Why you should review your will

If you have already made a will you are doing better than most, but unfortunately that is not the end of the story.  Consider whether, since writing your will, you have separated or remarried, your family has expanded or your estate value has changed significantly.  If so, it might be time to review your will’s contents. 

Take David for example, who has been married to Susan for 30 years; their wills leave their assets to each other in the first instance.  On the death of the second spouse their assets are shared between their two children.  David and Susan also leave specific amounts to charities they are passionate about. One afternoon, whilst shopping, Susan is involved in an accident and, sadly, later dies. David does not think to update his will as he knows it will now pass the majority of his estate to his children.

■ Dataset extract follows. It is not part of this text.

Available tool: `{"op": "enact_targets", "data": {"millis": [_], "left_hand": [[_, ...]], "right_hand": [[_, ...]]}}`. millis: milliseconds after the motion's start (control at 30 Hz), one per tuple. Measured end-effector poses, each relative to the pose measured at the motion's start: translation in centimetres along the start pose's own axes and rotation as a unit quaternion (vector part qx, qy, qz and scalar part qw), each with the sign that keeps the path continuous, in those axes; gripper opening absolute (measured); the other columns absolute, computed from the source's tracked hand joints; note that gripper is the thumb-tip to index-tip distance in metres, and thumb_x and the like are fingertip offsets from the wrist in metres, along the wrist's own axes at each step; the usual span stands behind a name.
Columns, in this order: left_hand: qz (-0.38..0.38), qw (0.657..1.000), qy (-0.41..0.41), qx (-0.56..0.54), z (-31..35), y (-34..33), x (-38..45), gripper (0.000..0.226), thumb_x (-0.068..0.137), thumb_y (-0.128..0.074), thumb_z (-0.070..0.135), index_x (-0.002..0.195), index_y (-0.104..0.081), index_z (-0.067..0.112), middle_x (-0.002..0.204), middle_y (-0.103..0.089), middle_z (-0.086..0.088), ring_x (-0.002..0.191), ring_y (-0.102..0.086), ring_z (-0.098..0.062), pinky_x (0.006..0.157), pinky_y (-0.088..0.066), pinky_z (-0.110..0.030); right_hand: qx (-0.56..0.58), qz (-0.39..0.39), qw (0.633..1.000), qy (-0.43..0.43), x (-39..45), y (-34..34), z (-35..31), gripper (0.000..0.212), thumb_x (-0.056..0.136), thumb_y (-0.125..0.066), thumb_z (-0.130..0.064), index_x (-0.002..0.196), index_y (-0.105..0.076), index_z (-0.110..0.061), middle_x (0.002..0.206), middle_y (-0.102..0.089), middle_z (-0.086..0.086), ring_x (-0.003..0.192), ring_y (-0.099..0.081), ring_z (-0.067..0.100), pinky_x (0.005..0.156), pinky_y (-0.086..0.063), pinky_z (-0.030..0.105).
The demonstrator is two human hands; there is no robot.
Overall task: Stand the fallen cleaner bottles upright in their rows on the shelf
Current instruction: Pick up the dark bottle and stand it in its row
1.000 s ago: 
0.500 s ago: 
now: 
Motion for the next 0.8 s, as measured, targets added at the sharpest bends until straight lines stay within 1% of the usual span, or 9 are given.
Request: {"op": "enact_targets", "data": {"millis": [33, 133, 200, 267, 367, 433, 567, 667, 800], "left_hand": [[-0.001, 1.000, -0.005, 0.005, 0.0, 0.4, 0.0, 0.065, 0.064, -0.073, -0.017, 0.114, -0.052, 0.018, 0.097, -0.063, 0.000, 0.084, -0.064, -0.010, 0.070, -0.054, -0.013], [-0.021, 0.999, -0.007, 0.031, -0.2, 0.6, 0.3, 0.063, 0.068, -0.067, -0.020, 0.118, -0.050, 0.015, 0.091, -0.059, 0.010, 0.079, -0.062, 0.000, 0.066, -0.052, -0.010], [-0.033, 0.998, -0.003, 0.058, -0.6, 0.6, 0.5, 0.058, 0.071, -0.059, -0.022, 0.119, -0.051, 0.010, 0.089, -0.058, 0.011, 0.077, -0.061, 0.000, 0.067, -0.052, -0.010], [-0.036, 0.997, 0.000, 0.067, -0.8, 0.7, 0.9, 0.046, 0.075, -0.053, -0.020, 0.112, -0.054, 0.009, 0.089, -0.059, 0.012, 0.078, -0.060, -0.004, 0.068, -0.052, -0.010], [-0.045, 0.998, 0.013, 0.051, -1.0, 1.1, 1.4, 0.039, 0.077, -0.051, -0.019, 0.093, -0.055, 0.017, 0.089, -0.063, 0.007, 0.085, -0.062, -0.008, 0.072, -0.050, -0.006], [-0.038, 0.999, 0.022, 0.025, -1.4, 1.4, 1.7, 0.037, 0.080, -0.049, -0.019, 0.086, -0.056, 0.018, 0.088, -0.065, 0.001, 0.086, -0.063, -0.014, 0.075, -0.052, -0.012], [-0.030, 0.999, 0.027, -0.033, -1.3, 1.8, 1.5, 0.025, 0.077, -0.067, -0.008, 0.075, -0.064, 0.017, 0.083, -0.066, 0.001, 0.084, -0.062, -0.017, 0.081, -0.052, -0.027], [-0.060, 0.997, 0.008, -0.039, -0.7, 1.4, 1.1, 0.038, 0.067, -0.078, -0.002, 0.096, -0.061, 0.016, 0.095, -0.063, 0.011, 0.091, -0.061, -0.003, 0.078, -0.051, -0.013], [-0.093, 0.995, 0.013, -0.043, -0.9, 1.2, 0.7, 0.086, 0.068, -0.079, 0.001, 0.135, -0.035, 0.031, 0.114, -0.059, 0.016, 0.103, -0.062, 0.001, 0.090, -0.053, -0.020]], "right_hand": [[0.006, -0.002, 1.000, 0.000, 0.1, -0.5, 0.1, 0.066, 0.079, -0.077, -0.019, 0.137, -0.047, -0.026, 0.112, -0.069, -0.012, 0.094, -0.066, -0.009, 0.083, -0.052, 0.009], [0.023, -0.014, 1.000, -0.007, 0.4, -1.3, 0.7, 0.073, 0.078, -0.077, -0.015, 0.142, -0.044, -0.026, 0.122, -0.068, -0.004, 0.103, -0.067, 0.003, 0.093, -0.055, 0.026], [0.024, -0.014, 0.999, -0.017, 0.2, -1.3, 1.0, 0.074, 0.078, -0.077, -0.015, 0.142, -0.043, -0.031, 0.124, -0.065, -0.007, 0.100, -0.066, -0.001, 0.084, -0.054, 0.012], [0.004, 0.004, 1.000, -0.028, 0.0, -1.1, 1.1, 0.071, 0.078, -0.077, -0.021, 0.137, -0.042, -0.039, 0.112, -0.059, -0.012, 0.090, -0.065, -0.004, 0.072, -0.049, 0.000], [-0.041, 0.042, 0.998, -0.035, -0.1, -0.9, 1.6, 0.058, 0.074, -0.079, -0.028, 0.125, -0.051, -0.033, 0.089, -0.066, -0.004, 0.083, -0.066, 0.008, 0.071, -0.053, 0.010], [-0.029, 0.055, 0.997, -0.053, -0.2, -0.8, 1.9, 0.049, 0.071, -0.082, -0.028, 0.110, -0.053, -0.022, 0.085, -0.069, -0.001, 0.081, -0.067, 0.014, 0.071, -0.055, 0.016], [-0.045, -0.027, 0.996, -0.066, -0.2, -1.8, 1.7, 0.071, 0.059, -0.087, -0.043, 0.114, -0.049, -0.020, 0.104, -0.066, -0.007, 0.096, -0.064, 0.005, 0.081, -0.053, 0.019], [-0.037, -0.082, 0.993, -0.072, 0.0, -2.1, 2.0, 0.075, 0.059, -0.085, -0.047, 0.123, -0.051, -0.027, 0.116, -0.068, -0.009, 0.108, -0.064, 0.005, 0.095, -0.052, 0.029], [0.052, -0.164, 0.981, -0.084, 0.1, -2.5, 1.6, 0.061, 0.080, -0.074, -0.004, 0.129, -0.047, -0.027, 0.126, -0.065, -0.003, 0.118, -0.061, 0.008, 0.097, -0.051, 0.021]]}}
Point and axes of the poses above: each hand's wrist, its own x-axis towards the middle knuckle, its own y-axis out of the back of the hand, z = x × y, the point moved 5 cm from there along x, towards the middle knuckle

Two years later David enters a new relationship with Anna and they go on to marry.  When David passes away, his estate is not inherited by his children as he expected.  By marrying Anna, David’s will is automatically revoked, so his estate will be divided up according to the intestacy rules.  This means that the first £250,000 of his estate will go to Anna along with any assets they hold jointly.  If there is anything remaining in David’s estate Anna will receive one half and David’s children will receive the remaining half, which will be shared equally between them.  David’s children may therefore each receive very little, or none, of the money and personal items he and Susan had planned for them to inherit.  The charities they were passionate about will receive nothing.  This is not what David wanted, as his priorities were to provide for his children and support the causes he cared about. 

Had David sought advice, these issues could have been highlighted and he would have had the opportunity to prepare a new will that provided for his children, the charities of his choice, and Anna if he so wished.  He would also have been able to include any grandchildren or other relatives he wanted to inherit from his estate. 

There may not need to be a change as significant as marriage before you seek advice. If you move house, an executor or beneficiary passes away or the needs of your beneficiaries change, a review would be recommended.  Similarly if the value of your estate increases or decreases significantly it is advisable to review your will to ensure your wishes are upheld and appropriate tax planning advice can be given. 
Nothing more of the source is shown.